Cette déclinaison de la citoyenneté laisse éclore l’idée que celles et ceux qui ne se reconnaissent pas dans l’imaginaire national n’épouseraient pas les valeurs de la république. L’instrumentalisation de ces valeurs s’impose pour dessiner les contours d’un modèle de citoyenneté refusant de penser la différence dans toute sa complexité. Le principe de laïcité est abusivement utilisé pour interdire plusieurs pratiques comme par exemple le port du voile dans certains espaces public. Les contrôles au faciès effectués par les forces de police montrent à l’évidence que tou·te·s les citoyen·nes ne sont pas perçu·es à égalité. S’il existe la catégorie de citoyen·nes, il existe implicitement la catégorie de « non-citoyen·nes » à l’instar de toutes ces personnes étrangères qui vivent, travaillent et paient leurs impôts et à qui on dénie le droit de participer à la décision politique. Pour certain·es d’entre elles et eux, travailleur·ses, parent·es d’élèves, voisin·es, l’État impose une précarité administrative.

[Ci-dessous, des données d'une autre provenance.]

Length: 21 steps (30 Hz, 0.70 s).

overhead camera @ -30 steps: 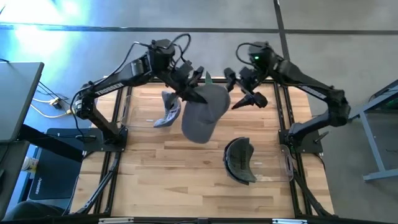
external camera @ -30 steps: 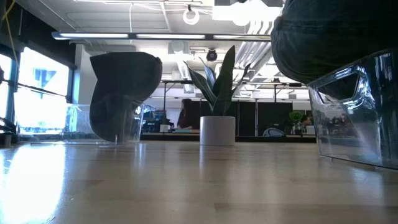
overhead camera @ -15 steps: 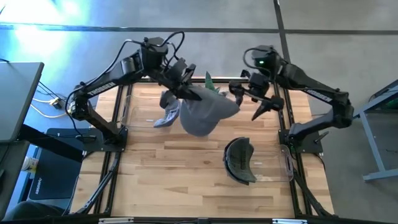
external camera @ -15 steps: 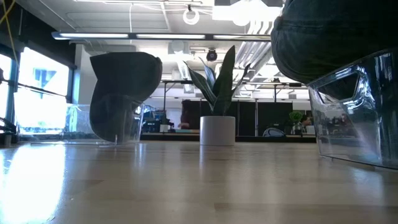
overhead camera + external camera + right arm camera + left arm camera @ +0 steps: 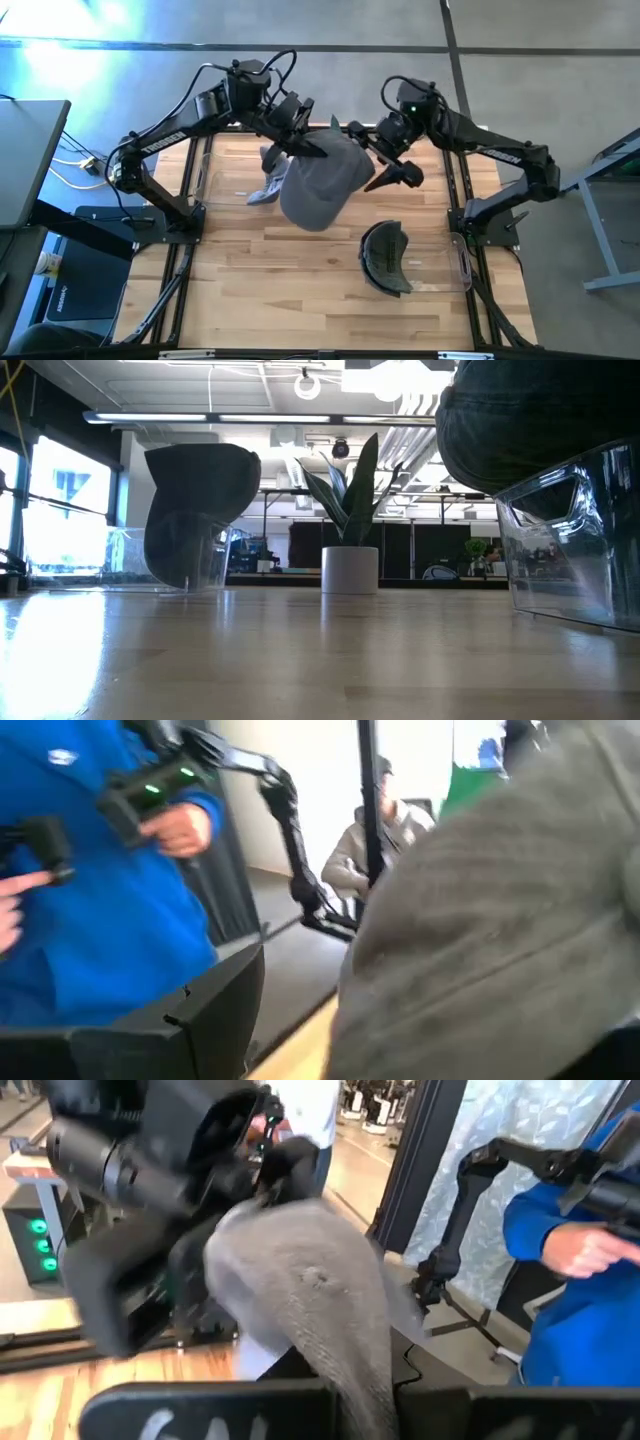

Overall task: Pick & Place hat
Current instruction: Put the gray cap into the left transparent bin

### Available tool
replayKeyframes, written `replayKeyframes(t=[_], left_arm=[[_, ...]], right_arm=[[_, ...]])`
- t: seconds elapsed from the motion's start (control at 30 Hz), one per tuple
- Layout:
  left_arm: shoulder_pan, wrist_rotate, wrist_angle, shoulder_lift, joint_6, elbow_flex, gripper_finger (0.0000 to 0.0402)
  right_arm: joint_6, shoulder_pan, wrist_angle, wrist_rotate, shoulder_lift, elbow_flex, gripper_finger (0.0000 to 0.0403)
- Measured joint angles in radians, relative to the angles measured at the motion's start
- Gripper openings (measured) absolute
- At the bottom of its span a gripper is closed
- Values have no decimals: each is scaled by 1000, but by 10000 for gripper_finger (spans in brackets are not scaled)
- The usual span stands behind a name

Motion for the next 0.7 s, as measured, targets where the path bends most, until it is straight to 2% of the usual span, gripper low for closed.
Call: replayKeyframes(t=[0.13, 0.3, 0.37, 0.43, 0.53, 0.6, 0.7], left_arm=[[0, -2, -42, 0, 12, 0, 3], [-1, 3, -71, 2, 31, 0, 3], [-1, 14, -64, 2, 31, 0, 3], [0, 45, -59, 2, 31, 0, 3], [0, 87, -49, 2, 31, 0, 3], [0, 107, -49, 2, 31, 0, 3], [0, 109, -49, 2, 34, 0, 3]], right_arm=[[76, 17, 105, -112, -3, 0, 290], [196, -7, 110, -309, -24, 0, 270], [213, -8, 112, -336, -27, 0, 258], [228, -2, 111, -255, -29, 0, 249], [239, 7, 92, -1, -27, 0, 239], [245, 8, 88, 118, -24, 0, 234], [223, 15, 85, 150, -23, 0, 215]])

En pensant la citoyenneté comme une base de l’égalité, on ouvre une fenêtre à sa dénationalisation.
La citoyenneté plurielle et radicale déconstruit l’essentialisation, en permettant à chacun·e de participer et d’être entendu·e. Les groupes se composent et se recomposent constamment, au gré des idées et des pratiques. Dès lors les personnes sont vues à égalité, en tant que sujets politiques et non pas comme des membres des catégories essentialisées et hiérarchisées.
Cette conception recèle un ensemble de droits politiques qui vient affirmer la puissance collective des sujets politiques à construire une organisation et à décider pour leur communauté. Cette communauté politique se fabrique dans des interdépendances et dans un espace-temps partagé, sources de solidarités et de conflits. Il ne suffit pas de dire que les citoyen·nes peuvent participer à égalité à la vie politique, encore faut-il examiner les rapports de pouvoirs pour agir contre l’inégalité d’accès à la parole. Pour cela, nous avons besoin d’une pluralité d’espaces pour nous rencontrer, discuter, partager, se dire les désaccords, voire élaborer des discours contestataires ouvrant ainsi la voie aux transformations sociales. C’est à partir de cette conception que nous souhaitons investir l’idée d’une citoyenneté en actes : une pratique du politique qui reconnaît des existences sociales et l’appartenance à un espace commun. La communauté a besoin d’être repensée comme une politique de l’accueil où chacun·e puisse prendre place.
L’association Modus Operandi et ses partenaires entendent se saisir du terme « citoyenneté » dans toute sa complexité et ces incertitudes lors des sixièmes Rencontres de géopolitique critique qui auront lieu à partir du 14 mars 2022 dans l’agglomération grenobloise.